The Christian Response 

Apathetic as our culture is toward belief in God, it can still be hostile toward God affecting our political or ethical beliefs. In Britain, for example, Tim Farron, the ineffectual leader of the Liberal Democrats, was not criticized for being a Christian but for not denying that he thought gay sex was sinful. Being religious is fine, so long as one’s religious values are easily aligned with our secular norms. While new atheists attacked religion at its roots, apathetic nonbelievers chop off the branches. The apatheist shirks addressing core concepts, but is fine denouncing anything that infringes on his fuzzy secular way of life. 

It is, then, essential for Christians that they not grow complacent with the relative cultural calm of a slowdown of new atheism or ostensible gains in the public square, such as the recent Supreme Court decision on Masterpiece Cakeshop. The case for God’s existence should be first and foremost, because without that the cultural position of religion in public life will inevitably slide away. Christians and other religious individuals ought to resist the temptation to mock new atheists, and instead draw inspiration from their rhetorical efforts. By this we do not mean they should imitate their sloppy style and insulting approach but their more admirable features: an unwavering insistence on the value of truth and a willingness to enduring discomfiting discussion for the sake of the truth. Books like Edward Feser’s Five Proofs of the Existence of God are a welcome sign of life in the debate. 

Of course, belief in God need not be acquired through argument or analysis. It can be a far more emotional experience. Yet what theism has lost is intellectual respect. In God’s Funeral, A.N. Wilson documented the slow secularization of Western cultural elites and the effects of that process on institutions, and scholarship, and art. In our post-Christian era, the intelligentsia have become increasingly arrogant, introspective, and apathetic.
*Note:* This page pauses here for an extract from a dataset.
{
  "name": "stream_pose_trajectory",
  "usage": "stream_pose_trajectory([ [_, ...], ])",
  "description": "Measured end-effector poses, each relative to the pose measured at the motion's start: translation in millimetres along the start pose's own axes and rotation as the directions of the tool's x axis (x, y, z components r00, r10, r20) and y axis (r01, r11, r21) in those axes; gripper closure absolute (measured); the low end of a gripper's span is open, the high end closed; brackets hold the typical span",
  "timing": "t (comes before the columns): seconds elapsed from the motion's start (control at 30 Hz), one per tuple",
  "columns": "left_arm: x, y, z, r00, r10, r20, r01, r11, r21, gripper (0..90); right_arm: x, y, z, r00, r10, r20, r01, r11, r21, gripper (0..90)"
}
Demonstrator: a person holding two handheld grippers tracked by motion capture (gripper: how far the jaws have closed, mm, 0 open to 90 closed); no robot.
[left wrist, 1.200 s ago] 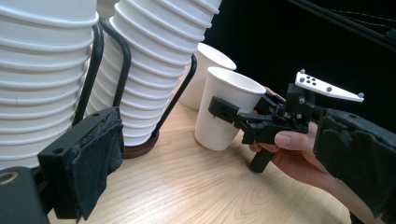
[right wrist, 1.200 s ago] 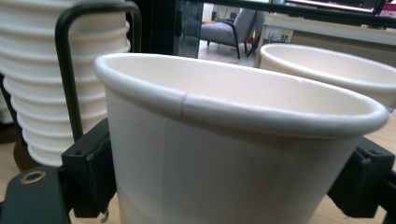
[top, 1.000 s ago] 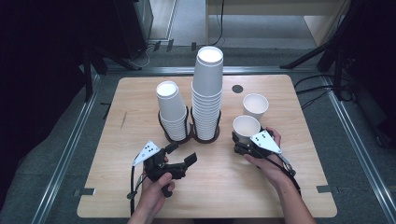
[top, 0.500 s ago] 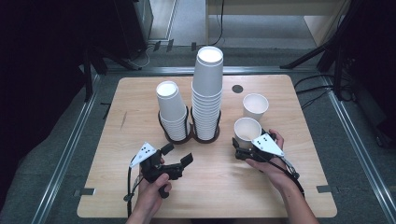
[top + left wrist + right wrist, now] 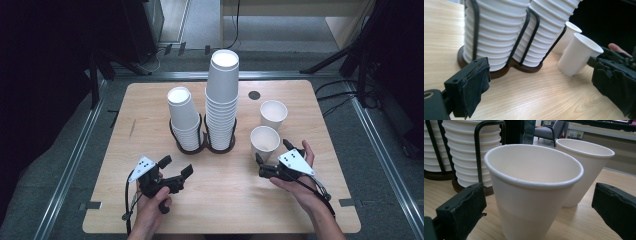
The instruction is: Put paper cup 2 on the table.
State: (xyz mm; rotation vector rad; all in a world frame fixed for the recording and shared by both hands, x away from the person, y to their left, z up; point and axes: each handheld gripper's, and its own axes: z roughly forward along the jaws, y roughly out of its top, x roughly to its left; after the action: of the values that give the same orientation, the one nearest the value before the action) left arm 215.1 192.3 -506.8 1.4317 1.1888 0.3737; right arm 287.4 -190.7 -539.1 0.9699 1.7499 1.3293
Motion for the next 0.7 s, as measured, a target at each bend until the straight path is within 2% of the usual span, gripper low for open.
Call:
stream_pose_trajectory([
  [0.2,13.0,-4.3,-15.6,0.9990,0.002,-0.045,-0.002,1.0000,0.001,1.9,-1.3,-2.2,-11.0,1.0000,0.005,-0.005,-0.005,1.000,-0.015,0.0],
  [0.37,27.6,-8.9,-30.8,0.9950,0.010,-0.100,-0.010,1.0000,0.000,1.9,-1.5,-2.5,-23.5,1.0000,0.003,-0.009,-0.003,1.000,-0.028,0.0],
  [0.7,49.0,-17.6,-51.2,0.9825,0.030,-0.184,-0.028,0.9995,0.012,1.8,-14.1,-3.8,-51.6,0.9996,0.020,0.018,-0.019,0.998,-0.053,0.0],
])
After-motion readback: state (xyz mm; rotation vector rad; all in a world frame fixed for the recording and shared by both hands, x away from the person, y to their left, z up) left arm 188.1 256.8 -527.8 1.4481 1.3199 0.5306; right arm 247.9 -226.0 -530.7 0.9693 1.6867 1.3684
If the Christian faith is to thrive in the West, it will be at least as important for Christians to shake apatheists from their stupor as it will be to respond to the antitheists’ scorn. 

Christians should also work to challenge the apatheists’ emotional complacence. This can be addressed by questioning the secular worldview and its ultimate telosor lack thereof. What is the point of caring about God? Well, what is the point of living a purely material life without knowing where you stand? Even if the outcome of challenging apatheists can be atheism, courageously confronting the great questions of faith is always better than the lazy, lukewarm status quo.